◆ TASK OBJECTIVE
Which of the lines below contain the string "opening"? Copy each one.

---------- SUPPLIED MATERIAL ----------

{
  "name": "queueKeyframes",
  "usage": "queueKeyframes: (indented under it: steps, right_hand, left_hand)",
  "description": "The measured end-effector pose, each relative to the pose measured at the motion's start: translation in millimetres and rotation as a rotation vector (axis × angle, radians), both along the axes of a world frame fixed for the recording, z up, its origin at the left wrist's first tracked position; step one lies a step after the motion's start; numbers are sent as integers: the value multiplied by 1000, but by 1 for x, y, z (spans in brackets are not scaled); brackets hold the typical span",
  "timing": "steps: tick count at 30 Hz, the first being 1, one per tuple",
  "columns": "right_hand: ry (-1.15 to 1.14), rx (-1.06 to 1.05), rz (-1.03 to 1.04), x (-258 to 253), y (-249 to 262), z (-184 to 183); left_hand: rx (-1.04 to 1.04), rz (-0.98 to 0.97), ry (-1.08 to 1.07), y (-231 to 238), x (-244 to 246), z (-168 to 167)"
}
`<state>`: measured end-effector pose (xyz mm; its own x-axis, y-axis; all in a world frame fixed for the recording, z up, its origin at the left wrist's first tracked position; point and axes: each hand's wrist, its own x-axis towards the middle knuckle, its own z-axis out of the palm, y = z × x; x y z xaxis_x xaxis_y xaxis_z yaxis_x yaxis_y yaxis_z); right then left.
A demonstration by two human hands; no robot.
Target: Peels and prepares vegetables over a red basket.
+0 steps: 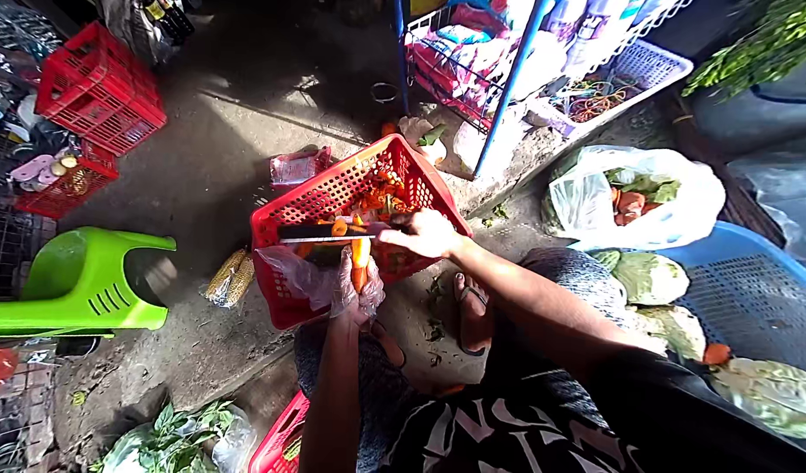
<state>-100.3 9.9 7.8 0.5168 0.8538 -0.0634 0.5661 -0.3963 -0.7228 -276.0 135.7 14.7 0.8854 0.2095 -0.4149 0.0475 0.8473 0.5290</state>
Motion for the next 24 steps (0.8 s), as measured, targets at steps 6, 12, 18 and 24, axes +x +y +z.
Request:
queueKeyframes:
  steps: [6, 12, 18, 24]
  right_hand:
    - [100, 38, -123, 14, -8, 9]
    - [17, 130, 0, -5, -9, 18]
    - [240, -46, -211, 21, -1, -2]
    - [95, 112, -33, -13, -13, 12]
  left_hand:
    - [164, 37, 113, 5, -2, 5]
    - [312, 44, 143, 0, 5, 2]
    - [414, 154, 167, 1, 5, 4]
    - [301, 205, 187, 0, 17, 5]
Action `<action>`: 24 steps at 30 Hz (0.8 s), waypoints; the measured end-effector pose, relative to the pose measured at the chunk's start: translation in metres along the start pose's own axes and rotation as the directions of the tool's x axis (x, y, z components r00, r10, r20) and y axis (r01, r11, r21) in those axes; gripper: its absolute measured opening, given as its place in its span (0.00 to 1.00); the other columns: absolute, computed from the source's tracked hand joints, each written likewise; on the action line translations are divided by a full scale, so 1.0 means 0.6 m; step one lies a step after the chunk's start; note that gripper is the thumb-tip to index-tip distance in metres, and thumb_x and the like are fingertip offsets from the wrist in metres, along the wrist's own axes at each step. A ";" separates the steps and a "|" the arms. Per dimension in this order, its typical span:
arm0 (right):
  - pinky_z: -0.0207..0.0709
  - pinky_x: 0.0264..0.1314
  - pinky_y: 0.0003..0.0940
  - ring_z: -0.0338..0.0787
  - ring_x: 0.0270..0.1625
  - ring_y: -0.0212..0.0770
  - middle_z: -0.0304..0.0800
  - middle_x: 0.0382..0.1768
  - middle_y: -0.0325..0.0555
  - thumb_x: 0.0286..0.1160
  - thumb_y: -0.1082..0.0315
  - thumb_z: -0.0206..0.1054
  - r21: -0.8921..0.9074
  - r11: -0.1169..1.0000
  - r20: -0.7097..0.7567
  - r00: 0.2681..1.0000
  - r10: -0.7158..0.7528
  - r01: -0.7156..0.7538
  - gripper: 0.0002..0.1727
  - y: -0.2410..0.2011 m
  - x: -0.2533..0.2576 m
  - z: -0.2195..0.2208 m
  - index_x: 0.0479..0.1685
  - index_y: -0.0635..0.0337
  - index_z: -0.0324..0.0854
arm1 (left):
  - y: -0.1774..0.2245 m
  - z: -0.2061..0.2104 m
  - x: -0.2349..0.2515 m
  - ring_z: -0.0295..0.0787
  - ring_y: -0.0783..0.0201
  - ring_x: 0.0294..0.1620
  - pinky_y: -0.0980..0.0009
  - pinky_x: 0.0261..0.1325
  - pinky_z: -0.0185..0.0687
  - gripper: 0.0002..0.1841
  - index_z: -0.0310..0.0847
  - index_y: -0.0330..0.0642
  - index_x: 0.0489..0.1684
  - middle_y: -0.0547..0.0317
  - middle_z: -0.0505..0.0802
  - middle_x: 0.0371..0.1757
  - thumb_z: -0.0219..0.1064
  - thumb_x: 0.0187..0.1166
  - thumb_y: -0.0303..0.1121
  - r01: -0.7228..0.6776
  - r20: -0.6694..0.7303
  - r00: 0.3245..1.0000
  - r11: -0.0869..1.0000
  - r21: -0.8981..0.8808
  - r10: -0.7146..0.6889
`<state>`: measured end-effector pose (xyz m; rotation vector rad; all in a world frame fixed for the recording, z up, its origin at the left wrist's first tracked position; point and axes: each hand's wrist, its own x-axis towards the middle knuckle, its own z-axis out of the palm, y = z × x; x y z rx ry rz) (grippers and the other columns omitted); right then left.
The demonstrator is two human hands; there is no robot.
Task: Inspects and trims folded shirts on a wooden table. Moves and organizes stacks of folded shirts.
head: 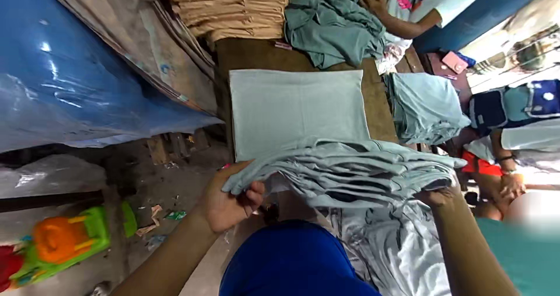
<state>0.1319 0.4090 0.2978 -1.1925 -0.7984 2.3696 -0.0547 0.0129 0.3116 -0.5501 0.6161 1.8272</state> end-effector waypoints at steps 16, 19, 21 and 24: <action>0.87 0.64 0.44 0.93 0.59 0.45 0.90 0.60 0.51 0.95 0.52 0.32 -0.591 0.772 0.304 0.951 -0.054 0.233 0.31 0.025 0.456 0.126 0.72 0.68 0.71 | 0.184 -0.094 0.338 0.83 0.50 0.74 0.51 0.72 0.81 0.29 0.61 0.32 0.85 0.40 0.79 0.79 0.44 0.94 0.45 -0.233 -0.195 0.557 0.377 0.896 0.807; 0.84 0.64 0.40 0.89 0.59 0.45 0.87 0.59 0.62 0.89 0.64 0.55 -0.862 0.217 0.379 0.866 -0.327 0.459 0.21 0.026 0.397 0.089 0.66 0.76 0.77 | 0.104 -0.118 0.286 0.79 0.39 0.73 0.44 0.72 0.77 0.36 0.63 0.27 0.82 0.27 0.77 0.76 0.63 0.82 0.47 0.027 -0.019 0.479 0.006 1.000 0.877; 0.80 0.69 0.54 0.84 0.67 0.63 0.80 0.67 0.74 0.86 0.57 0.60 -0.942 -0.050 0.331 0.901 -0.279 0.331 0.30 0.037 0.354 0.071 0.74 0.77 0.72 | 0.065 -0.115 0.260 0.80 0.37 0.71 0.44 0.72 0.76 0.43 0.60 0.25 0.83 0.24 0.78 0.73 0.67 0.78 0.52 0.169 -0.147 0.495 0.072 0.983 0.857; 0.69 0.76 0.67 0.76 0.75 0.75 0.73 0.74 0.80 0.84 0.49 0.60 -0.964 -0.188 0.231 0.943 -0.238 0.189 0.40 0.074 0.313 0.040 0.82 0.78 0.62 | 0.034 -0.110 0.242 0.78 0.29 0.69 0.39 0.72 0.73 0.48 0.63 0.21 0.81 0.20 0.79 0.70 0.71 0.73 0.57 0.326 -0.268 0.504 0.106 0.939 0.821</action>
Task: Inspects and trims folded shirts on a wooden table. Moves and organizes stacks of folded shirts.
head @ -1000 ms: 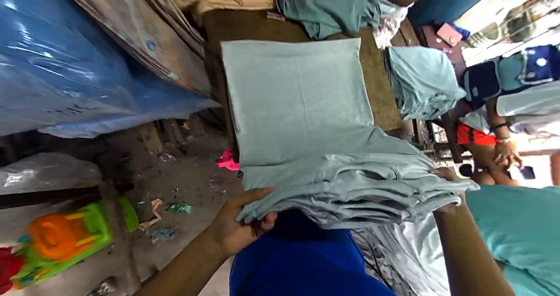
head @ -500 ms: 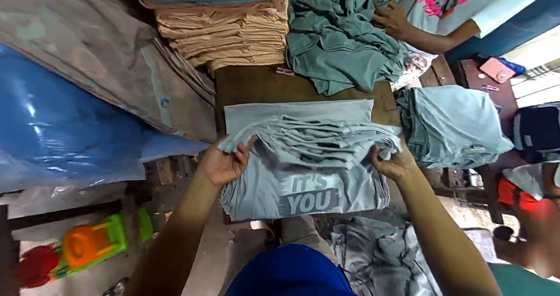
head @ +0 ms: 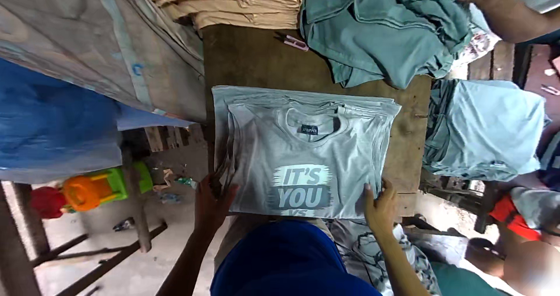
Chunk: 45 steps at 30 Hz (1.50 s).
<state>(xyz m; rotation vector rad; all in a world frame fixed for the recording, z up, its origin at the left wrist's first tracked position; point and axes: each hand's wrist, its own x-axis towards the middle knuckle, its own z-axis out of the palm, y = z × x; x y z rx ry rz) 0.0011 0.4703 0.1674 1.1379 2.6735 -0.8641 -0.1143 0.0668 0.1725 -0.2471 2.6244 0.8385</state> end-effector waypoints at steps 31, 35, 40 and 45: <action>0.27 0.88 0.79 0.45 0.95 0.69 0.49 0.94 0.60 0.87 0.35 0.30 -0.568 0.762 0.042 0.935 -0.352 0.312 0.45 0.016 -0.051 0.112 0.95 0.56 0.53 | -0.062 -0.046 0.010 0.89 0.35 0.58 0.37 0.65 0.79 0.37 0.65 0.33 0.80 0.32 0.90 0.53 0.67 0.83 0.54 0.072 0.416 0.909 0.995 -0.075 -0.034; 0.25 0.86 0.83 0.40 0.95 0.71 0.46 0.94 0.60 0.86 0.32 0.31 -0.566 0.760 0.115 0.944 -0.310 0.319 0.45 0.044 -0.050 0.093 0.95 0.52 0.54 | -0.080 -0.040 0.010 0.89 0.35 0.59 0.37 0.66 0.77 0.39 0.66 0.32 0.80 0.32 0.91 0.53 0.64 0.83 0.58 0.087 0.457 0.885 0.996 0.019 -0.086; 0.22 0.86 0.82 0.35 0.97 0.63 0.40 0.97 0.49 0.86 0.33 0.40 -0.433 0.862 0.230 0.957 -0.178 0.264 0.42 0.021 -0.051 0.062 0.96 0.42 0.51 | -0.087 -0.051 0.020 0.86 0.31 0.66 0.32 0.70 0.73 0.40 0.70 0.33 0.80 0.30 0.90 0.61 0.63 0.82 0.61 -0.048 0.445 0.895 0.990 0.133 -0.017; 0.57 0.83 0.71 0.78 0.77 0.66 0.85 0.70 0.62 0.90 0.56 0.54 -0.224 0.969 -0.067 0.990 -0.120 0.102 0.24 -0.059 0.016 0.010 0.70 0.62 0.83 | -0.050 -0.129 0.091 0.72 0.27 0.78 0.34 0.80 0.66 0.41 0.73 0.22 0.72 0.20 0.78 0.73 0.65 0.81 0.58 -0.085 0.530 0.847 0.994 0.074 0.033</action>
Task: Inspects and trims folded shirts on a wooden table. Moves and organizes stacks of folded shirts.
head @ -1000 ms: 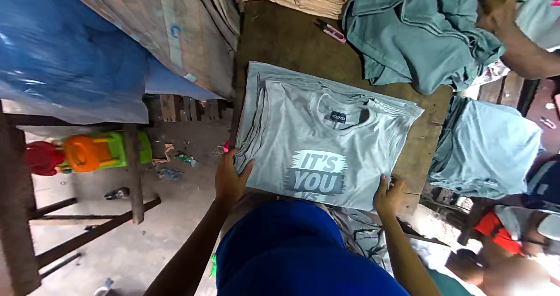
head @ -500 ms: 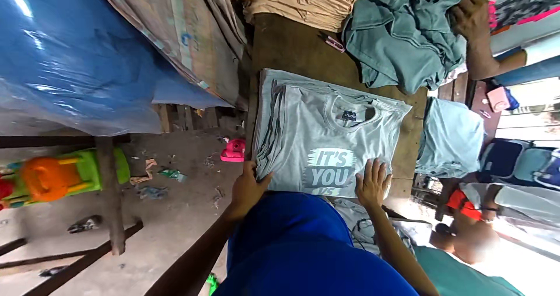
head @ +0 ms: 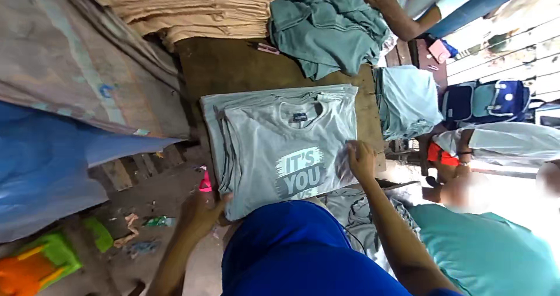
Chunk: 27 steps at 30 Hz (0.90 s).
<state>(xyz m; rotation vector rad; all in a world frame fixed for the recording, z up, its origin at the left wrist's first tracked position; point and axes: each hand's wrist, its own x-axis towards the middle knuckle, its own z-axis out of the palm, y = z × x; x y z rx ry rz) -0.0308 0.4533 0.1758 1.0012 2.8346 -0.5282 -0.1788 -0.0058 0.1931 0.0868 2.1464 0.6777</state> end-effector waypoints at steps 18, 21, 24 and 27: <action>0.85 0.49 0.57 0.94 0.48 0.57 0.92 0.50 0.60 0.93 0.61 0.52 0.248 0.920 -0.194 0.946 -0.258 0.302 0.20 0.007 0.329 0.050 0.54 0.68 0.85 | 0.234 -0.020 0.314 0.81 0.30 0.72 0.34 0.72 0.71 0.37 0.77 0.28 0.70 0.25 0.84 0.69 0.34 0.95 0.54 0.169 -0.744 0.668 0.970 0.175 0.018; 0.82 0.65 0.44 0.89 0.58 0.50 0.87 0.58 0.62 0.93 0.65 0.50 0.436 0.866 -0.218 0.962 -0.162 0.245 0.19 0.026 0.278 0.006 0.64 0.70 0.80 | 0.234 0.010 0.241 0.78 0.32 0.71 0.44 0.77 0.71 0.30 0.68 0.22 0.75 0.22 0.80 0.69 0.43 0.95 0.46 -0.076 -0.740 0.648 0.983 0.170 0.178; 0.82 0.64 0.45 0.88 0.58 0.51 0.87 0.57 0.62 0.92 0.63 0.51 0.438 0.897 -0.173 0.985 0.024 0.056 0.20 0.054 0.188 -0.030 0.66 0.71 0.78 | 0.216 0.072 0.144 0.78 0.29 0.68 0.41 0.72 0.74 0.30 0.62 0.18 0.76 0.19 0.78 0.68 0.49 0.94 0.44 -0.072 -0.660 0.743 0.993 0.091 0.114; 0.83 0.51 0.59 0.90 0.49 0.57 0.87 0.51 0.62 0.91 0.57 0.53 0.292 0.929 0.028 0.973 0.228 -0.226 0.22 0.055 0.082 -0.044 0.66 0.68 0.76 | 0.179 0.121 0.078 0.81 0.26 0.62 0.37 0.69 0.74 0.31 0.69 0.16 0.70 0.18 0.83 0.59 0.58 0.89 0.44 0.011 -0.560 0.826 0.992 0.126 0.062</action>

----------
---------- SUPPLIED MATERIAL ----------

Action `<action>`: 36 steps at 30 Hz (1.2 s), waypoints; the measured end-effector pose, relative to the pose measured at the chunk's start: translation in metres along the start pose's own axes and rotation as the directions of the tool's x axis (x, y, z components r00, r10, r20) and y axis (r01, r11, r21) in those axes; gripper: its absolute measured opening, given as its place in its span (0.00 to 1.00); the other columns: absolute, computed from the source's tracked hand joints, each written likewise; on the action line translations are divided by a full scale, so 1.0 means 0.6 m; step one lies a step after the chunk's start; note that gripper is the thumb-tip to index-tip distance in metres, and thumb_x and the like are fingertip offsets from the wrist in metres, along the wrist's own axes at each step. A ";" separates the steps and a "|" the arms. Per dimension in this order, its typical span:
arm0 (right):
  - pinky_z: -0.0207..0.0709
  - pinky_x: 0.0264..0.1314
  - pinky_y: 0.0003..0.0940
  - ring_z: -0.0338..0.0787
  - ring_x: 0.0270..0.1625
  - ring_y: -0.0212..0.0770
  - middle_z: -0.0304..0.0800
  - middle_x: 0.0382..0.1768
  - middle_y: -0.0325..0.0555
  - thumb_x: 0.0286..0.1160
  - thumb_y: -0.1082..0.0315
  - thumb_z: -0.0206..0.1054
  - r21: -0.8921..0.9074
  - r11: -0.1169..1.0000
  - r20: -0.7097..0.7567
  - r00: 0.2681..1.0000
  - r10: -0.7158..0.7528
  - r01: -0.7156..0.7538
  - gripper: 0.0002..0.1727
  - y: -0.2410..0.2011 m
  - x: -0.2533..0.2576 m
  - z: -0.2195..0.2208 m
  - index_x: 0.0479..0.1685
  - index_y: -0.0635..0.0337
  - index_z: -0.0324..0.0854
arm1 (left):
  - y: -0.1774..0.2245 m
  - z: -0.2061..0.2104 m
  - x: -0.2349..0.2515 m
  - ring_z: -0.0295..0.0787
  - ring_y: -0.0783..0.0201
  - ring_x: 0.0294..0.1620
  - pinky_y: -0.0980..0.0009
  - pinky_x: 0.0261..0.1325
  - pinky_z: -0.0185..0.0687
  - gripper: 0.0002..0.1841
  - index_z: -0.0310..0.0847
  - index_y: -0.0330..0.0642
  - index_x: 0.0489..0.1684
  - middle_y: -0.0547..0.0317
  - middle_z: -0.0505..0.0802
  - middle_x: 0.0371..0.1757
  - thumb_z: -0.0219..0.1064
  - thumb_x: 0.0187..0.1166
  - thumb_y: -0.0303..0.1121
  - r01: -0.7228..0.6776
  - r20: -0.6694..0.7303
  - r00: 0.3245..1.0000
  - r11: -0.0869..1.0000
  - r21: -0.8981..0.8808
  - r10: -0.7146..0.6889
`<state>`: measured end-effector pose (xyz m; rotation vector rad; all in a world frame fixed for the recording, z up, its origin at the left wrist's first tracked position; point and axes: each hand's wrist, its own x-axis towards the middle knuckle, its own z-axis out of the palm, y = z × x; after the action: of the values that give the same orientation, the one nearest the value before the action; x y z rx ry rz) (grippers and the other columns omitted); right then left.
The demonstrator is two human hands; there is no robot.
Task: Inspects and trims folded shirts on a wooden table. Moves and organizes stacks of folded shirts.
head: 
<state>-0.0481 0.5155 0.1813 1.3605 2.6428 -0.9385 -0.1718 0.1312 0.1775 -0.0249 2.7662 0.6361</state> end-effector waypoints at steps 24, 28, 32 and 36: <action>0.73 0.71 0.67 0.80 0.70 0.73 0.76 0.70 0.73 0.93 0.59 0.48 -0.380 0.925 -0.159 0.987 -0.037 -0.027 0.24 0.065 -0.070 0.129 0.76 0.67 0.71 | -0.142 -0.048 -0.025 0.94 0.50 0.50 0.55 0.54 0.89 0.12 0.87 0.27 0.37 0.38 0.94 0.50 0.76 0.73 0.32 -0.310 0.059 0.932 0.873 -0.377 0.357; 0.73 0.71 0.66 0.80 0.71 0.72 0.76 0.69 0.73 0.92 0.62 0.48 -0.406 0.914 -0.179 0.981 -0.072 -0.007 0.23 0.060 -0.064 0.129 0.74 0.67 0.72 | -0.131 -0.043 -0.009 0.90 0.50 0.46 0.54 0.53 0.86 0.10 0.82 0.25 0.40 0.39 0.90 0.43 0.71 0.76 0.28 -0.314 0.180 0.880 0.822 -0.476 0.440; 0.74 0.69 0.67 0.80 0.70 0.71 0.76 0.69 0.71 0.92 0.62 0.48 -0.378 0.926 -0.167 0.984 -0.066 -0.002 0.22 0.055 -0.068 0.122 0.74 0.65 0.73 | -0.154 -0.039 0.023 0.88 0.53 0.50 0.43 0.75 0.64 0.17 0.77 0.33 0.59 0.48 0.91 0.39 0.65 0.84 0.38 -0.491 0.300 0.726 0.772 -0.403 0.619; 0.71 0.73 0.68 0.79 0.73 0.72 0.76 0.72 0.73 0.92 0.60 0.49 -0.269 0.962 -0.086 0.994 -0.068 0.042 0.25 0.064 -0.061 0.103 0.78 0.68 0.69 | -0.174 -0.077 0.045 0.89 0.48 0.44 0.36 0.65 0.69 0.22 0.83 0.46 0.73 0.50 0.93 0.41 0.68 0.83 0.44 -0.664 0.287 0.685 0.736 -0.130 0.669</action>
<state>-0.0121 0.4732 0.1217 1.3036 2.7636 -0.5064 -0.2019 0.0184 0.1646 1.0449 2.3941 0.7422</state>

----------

◆ RESULT OF THE TASK
Action `<action>`: 24 steps at 30 Hz (0.8 s), waypoints; the measured end-effector pose, relative to the pose measured at the chunk's start: translation in metres along the start pose's own axes and rotation as the directions of the tool's x axis (x, y, z components r00, r10, r20) and y axis (r01, r11, r21) in those axes; gripper: its absolute measured opening, given as its place in its span (0.00 to 1.00); the other columns: absolute, computed from the source's tracked hand joints, each written likewise; on the action line translations are divided by a full scale, so 1.0 means 0.6 m; step one lies a step after the chunk's start; note that gripper is the thumb-tip to index-tip distance in metres, and thumb_x and the like are fingertip offsets from the wrist in metres, along the wrist's own axes at each step. A ";" separates the steps and a "|" the arms. Per dimension in this order, its typical span:
Action `<action>`: 36 steps at 30 Hz (1.2 s), waypoints; the measured end-effector pose, relative to the pose measured at the chunk's start: translation in metres along the start pose's own axes and rotation as the directions of the tool's x axis (x, y, z components r00, r10, r20) and y axis (r01, r11, r21) in those axes; gripper: its absolute measured opening, given as its place in its span (0.00 to 1.00); the other columns: absolute, computed from the source's tracked hand joints, each written likewise; on the action line translations are divided by a full scale, so 1.0 means 0.6 m; step one lies a step after the chunk's start; note that gripper is the thumb-tip to index-tip distance in metres, and thumb_x and the like are fingertip offsets from the wrist in metres, along the wrist's own axes at each step. A ";" separates the steps and a "|" the arms. Per dimension in this order, its typical span:

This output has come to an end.